When we have a patient come in claiming to be suicidal our doctor evaluates them and decides whether or not they will be a "1013" meaning they will be transferred to a MH facility (since we don't have one) whenever a bed becomes available. My problem is this, as you know when the patient comes in, goes through triage and gets called back when a bed is available they are not put in paper scrubs until they are deemed 1013. They can go out and smoke, they are told to ask a nursing staff to go with them but the never do. I think if someone comes through triage and claims to be suicidal they get the paper scrubs THEN, and all things are removed that they could use to hurt them, until the doctor comes in and we can initiate transfer.
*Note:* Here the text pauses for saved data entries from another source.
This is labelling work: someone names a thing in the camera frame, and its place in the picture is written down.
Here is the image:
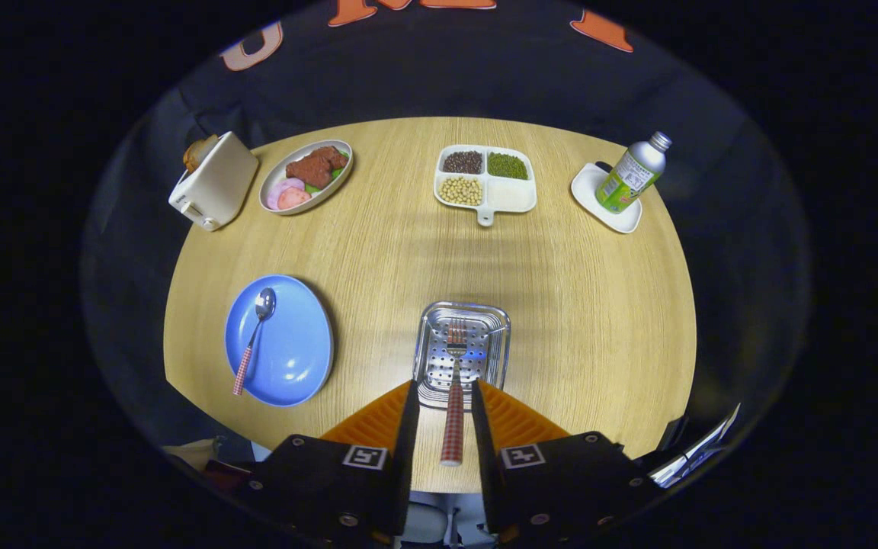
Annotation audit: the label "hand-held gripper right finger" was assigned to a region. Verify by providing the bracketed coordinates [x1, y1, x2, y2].
[471, 379, 665, 546]

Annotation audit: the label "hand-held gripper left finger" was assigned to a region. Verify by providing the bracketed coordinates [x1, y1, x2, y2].
[237, 379, 421, 548]

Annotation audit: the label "fork with red checked handle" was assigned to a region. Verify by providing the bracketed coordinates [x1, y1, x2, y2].
[439, 320, 469, 467]

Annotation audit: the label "spoon with red checked handle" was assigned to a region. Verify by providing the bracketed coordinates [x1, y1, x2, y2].
[232, 287, 277, 397]

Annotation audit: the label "light blue cloth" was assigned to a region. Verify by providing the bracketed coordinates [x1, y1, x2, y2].
[401, 492, 497, 548]

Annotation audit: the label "perforated metal basket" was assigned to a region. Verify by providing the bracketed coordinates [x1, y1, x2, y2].
[412, 301, 512, 411]

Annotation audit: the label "blue plate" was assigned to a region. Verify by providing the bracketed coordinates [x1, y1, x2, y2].
[224, 274, 335, 407]

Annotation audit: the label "dark red cloth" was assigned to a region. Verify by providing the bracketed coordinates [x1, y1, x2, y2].
[203, 457, 257, 490]

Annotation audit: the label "white divided dish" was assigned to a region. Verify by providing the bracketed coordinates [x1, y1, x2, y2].
[433, 144, 537, 227]

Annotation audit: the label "yellow soybeans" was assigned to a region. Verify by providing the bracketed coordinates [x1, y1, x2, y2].
[439, 177, 484, 207]

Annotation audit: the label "white oval plate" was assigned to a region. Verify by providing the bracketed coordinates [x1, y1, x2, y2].
[258, 140, 354, 217]

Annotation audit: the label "pink ham slices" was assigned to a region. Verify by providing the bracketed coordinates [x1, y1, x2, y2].
[266, 178, 312, 211]

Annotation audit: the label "small white square dish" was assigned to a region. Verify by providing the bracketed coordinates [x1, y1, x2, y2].
[570, 162, 643, 234]

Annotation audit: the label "green lettuce leaf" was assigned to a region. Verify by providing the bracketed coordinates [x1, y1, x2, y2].
[303, 166, 349, 195]

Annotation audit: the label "green mung beans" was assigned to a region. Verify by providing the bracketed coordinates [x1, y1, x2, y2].
[487, 152, 529, 181]

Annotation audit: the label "dark red beans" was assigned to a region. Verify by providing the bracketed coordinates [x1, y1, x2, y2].
[443, 151, 484, 175]

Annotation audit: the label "brown meat pieces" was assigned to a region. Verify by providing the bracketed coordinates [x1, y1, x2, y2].
[285, 146, 349, 190]

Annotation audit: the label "silver bottle with green label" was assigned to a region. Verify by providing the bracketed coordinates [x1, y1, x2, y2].
[595, 131, 673, 214]

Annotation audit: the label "white toaster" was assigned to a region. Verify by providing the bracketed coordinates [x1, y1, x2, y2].
[168, 131, 260, 232]

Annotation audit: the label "brown toast slice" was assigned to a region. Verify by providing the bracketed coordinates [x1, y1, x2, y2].
[183, 135, 219, 172]

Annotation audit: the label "black backdrop cloth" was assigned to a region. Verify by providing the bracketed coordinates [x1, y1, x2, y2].
[81, 0, 813, 489]
No going out and smoking or to make a call. What if they did something to themselves while they were outside, would we not be responsible? I was just wondering you guys policy and your feelings on what I have posted.
Thanks in advance
PS, the paper scrubs dont officially go on until after they are deemed 1013
Aug 30, '11
by Ashley_RN, BSN
Same as Roy- pt out of street clothes & into gown with security at bedside for a 'search' of patient (people hide crazy things in crazy places) and 1:1 cannot be family member. The 1:1 aka "constant observer" remains at the pt beside/bathroom use/with visitors present (basically at all times) with pt always in view. They've undergone classes educating them on suicidal patients & the best way to interact, things to be watching for, etc. Also, they're not allowed to watch tv, bring their own belongings into room, or step out at any moment without coverage of another 1:1 or RN. Kitchen is also notified for a certain tray (cant think of what its called) but its all paper/plastic & pt is given a spork with all meals. A psych eval is placed immediately.